> _YOUR ASSIGNMENT_: Pull every line containing "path" from the listing below.
*** EXERCISE DATA ***
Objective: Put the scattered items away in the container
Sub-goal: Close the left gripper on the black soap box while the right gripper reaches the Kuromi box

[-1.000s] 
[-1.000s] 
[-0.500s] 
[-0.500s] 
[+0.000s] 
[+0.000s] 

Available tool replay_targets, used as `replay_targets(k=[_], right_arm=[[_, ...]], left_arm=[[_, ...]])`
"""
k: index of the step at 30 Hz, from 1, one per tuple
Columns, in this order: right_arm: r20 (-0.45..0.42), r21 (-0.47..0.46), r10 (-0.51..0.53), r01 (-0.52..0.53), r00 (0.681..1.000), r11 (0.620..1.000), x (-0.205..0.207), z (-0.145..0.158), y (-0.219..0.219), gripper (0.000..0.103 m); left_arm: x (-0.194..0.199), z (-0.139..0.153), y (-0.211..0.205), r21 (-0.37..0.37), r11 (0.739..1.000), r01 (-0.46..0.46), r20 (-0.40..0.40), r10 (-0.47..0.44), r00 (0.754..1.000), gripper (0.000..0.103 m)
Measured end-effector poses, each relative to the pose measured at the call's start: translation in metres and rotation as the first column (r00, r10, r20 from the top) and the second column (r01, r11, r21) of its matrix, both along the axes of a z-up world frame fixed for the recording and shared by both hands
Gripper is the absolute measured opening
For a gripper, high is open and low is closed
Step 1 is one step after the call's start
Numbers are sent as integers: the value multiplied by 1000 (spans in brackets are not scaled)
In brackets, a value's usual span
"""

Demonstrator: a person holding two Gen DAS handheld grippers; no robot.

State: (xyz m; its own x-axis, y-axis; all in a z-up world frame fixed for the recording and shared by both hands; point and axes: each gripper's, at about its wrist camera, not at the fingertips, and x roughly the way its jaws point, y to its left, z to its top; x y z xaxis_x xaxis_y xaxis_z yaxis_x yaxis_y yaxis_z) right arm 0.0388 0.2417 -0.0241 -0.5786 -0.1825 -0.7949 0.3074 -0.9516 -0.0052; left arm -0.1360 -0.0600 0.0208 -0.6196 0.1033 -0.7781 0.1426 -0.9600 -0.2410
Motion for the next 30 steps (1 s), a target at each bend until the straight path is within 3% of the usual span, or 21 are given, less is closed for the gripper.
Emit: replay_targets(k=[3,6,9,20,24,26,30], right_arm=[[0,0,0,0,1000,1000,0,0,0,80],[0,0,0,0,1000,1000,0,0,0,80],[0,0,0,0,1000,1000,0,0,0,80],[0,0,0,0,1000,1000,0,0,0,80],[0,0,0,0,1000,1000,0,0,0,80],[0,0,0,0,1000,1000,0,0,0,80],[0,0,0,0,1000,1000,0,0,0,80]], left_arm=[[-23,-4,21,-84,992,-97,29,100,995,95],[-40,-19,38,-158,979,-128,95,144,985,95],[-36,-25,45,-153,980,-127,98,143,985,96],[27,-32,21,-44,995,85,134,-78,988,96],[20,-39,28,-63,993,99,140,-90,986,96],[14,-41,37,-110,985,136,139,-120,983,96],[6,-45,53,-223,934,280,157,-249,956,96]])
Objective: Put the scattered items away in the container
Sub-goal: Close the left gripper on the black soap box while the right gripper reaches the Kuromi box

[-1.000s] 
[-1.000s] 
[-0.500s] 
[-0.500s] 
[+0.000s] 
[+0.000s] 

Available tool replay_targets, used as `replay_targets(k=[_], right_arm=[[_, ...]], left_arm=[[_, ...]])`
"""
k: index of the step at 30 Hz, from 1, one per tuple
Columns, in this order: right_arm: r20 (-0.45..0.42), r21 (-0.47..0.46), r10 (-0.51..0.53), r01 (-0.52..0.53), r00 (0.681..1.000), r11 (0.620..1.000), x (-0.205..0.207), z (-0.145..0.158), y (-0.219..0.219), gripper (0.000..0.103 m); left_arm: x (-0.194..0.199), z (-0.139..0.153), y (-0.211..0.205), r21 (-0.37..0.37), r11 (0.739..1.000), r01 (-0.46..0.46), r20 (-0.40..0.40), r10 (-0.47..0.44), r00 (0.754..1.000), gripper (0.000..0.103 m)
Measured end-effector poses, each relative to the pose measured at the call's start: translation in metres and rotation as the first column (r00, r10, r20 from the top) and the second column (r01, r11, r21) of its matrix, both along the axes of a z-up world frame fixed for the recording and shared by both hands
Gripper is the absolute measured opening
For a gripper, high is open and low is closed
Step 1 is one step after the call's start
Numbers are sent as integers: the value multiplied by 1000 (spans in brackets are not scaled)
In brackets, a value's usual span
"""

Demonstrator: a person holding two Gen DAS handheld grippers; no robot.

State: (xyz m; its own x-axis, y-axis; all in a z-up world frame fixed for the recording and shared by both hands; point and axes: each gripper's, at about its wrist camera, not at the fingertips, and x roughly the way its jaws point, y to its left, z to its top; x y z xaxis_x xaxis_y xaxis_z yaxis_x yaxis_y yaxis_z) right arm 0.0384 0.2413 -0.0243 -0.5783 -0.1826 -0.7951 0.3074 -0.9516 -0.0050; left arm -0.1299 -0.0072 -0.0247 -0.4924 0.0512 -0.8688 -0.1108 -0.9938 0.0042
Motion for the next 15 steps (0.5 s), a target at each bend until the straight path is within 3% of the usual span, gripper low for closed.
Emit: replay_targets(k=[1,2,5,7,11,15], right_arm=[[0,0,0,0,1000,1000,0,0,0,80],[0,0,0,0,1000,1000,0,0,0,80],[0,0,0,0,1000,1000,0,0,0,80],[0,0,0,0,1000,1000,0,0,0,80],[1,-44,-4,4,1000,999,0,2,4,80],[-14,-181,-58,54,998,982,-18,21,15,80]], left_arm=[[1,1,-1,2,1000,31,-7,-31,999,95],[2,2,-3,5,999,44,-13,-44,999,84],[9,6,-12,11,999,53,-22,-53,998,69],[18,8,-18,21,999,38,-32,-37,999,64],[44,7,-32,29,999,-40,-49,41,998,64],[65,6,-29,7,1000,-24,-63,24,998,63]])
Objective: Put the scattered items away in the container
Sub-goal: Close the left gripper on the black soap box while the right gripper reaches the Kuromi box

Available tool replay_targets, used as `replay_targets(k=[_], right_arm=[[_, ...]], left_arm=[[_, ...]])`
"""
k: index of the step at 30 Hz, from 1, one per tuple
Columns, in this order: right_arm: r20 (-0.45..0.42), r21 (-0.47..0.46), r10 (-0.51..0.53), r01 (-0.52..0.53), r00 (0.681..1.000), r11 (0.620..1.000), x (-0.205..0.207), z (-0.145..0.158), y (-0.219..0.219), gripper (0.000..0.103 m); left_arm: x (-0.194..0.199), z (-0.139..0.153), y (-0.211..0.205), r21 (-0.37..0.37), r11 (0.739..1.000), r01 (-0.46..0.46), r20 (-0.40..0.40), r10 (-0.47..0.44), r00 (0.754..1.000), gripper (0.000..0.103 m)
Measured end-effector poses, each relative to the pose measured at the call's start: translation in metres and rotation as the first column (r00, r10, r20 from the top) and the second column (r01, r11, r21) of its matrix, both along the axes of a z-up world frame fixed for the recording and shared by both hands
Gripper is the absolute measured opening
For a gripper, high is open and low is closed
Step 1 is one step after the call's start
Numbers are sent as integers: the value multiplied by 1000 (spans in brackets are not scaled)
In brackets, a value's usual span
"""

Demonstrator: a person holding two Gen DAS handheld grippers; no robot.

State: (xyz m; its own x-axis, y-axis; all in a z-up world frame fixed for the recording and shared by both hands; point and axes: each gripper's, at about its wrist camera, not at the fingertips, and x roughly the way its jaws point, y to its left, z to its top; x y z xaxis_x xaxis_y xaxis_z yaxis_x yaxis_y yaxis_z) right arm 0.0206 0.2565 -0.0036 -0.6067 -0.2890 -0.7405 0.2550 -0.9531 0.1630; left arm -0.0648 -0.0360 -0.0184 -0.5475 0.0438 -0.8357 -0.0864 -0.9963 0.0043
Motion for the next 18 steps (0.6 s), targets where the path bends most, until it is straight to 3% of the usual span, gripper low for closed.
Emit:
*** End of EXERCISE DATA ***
> _WRITTEN SOLUTION_:
Motion for the next 30 steps (1 s), a target at each bend until the straight path is within 3% of the usual span, or 21 are given, less is closed for the gripper.
Motion for the next 15 steps (0.5 s), a target at each bend until the straight path is within 3% of the usual span, gripper low for closed.
Motion for the next 18 steps (0.6 s), targets where the path bends most, until it is straight to 3% of the usual span, gripper low for closed.

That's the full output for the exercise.